What is needed —
Take the line that contains "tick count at" and each line after it to the end of the data below, and set them down exactly, omitting pictures.

Supplied information —
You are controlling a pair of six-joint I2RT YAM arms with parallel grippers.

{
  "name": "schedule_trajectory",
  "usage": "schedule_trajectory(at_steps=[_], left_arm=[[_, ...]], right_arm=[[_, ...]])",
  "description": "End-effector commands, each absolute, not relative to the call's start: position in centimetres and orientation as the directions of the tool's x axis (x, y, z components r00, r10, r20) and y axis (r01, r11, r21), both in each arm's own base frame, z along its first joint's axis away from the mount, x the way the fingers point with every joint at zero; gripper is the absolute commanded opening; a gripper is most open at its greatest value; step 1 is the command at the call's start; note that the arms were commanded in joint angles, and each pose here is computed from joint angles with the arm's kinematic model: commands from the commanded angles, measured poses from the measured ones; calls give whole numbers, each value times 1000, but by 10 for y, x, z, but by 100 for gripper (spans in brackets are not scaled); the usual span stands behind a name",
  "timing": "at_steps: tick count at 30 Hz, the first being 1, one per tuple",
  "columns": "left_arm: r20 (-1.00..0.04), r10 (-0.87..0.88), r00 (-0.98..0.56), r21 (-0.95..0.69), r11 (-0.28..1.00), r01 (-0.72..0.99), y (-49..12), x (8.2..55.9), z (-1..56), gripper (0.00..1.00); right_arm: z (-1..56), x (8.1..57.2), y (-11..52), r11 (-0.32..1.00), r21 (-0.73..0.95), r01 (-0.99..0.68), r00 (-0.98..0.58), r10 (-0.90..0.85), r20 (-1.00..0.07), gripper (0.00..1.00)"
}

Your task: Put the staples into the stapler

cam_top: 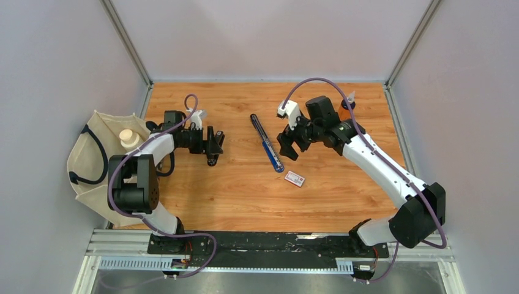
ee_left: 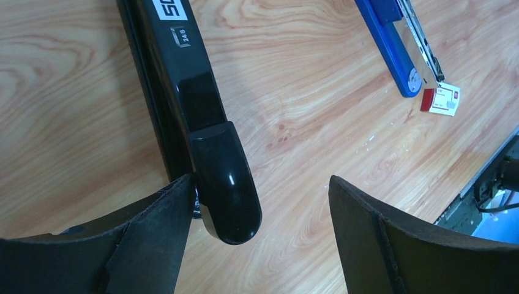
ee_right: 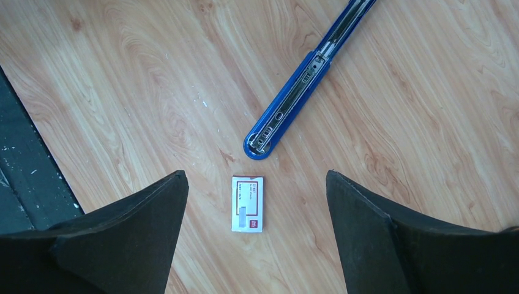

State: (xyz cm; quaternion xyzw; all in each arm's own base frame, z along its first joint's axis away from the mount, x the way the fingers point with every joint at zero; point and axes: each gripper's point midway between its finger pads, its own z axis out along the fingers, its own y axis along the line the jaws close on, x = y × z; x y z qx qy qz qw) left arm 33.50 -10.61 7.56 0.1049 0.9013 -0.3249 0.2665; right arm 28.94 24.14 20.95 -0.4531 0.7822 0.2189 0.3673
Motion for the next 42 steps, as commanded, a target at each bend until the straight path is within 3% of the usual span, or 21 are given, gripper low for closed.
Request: schedule_trajectory(at_steps=[1, 13, 31, 35, 42], left_arm=[[-548, 75, -833, -549, 718, 427, -126, 326, 75, 87], [-513, 144, -846, -595, 651, 472, -168, 317, 73, 88], [-584, 177, -792, -594, 572, 566, -211, 340, 93, 88], [-614, 209, -761, -602, 498, 624, -214, 323, 121, 88], [-780, 339, -527, -379, 414, 828, -200, 295, 180, 89]], right_arm=[[211, 292, 242, 471, -12, -882, -283, -550, -785, 87], [204, 293, 239, 470, -18, -882, -280, -556, -782, 87], [202, 293, 234, 468, -30, -883, -269, -558, -785, 87], [203, 292, 232, 461, -31, -887, -261, -554, -790, 87], [203, 289, 232, 441, -39, -897, -239, -557, -795, 88]])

Finished exercise —
  "timing": "at_steps: tick count at 30 Hz, the first being 1, one per tuple",
  "columns": "left_arm: r20 (-1.00..0.04), r10 (-0.87..0.88), r00 (-0.98..0.56), r21 (-0.95..0.69), r11 (-0.28..1.00), r01 (-0.72..0.99), y (-49..12), x (8.2..55.9), z (-1..56), gripper (0.00..1.00); right_arm: z (-1..56), x (8.1..57.2), y (-11..52), r11 (-0.32..1.00), r21 (-0.73..0.95), r01 (-0.99..0.68), r00 (-0.98..0.58), r10 (-0.90..0.85), r20 (-1.00..0.07), gripper (0.00..1.00)"
}

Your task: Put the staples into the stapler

cam_top: 
ee_left: 
ee_right: 

State: (xyz cm; quaternion xyzw; all in each arm's own base frame, z along its first joint's axis away from the mount, x the way the fingers point with every joint at zero; point and axes: each gripper's point midway between its finger pads, its own z axis out along the fingers, its own y axis along the line the jaws close on, x = y × z; x y z qx qy qz qw) left arm 33.50 -10.61 7.56 0.1049 0.9013 -0.3249 0.2665; right arm 28.94 24.14 20.95 -0.4531 0.7822 0.2189 0.3673
Motion for the next 42 steps, as commanded, a target at each bend until the straight path is within 3% of the usual span, or 21 are given, gripper low for closed.
Request: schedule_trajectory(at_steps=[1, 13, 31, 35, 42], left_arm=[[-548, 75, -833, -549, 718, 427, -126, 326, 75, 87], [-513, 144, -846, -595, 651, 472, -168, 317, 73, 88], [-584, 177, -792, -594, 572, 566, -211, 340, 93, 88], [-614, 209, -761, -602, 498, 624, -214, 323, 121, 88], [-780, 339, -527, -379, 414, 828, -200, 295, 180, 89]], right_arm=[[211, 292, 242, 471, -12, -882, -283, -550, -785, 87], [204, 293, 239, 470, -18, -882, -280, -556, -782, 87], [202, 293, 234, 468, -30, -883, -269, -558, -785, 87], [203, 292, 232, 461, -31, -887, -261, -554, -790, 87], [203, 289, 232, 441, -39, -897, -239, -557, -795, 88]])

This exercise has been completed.